Isobel Coleman’s Book Spotlights Future Generations Afghanistan
In her book, Beneath Her Feet: How Women are Transforming the Middle East, Isobel Coleman finds herself in a rural part of Afghanistan. Her traveling companion is Dr. Shukria Hassan, the former health director of Future Generations Afghanistan. In the book's introduction, Coleman highlights the work of Future Generations to provide literacy classes for women and girls through the help of local religious leaders.
An estimated 79% of Afghan women and girls cannot read and write. In early 2002, at a community meeting organized by Future Generations in Ghazni Province, the local leaders chose literacy for women as one of their initial work plan projects. Rather than waiting on government assistance to build a school and provide a teacher, Future Generations helped the community identify its available resources: the mosque as a classroom and one woman in the village who had obtained up to an eighth grade education. In three-years, this idea spread to include 400 mosque-based schools teaching approximately 11,000 women and girls.

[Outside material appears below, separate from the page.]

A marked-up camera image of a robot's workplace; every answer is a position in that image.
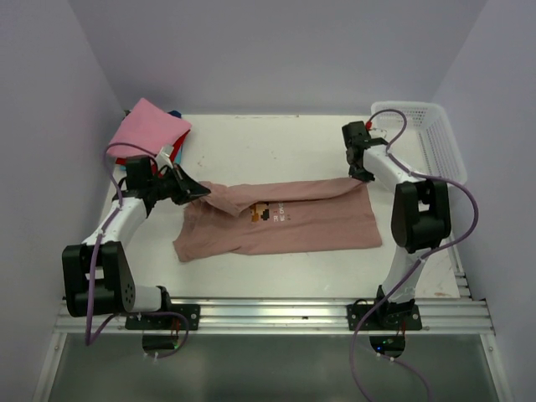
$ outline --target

Using only international aid to develop a school for girls would not benefit the community in a sustainable way. Previous attempts at such a task were fraught with failure because those projects worked against the dominant culture of the area. Future Generations bases its projects on working from within a culture to help the communities become self-reliant. The support of local leaders, both political and religious, is necessary in order to gain the interest, trust, and acceptance of the community.
Coleman sums up the mission for the project in Afghanistan by saying that international organizations “… would have to find ways to work with the pervasive and powerful force of Islam, not against it.” Lasting change comes from a desire within the community and the culture.
Isobel Coleman is a Senior Fellow for U.S. Foreign Policy at the Council on Foreign Relations in New York, where she focuses on the Middle East and South Asia. She is also the director of the Council’s Women and Foreign Policy Program.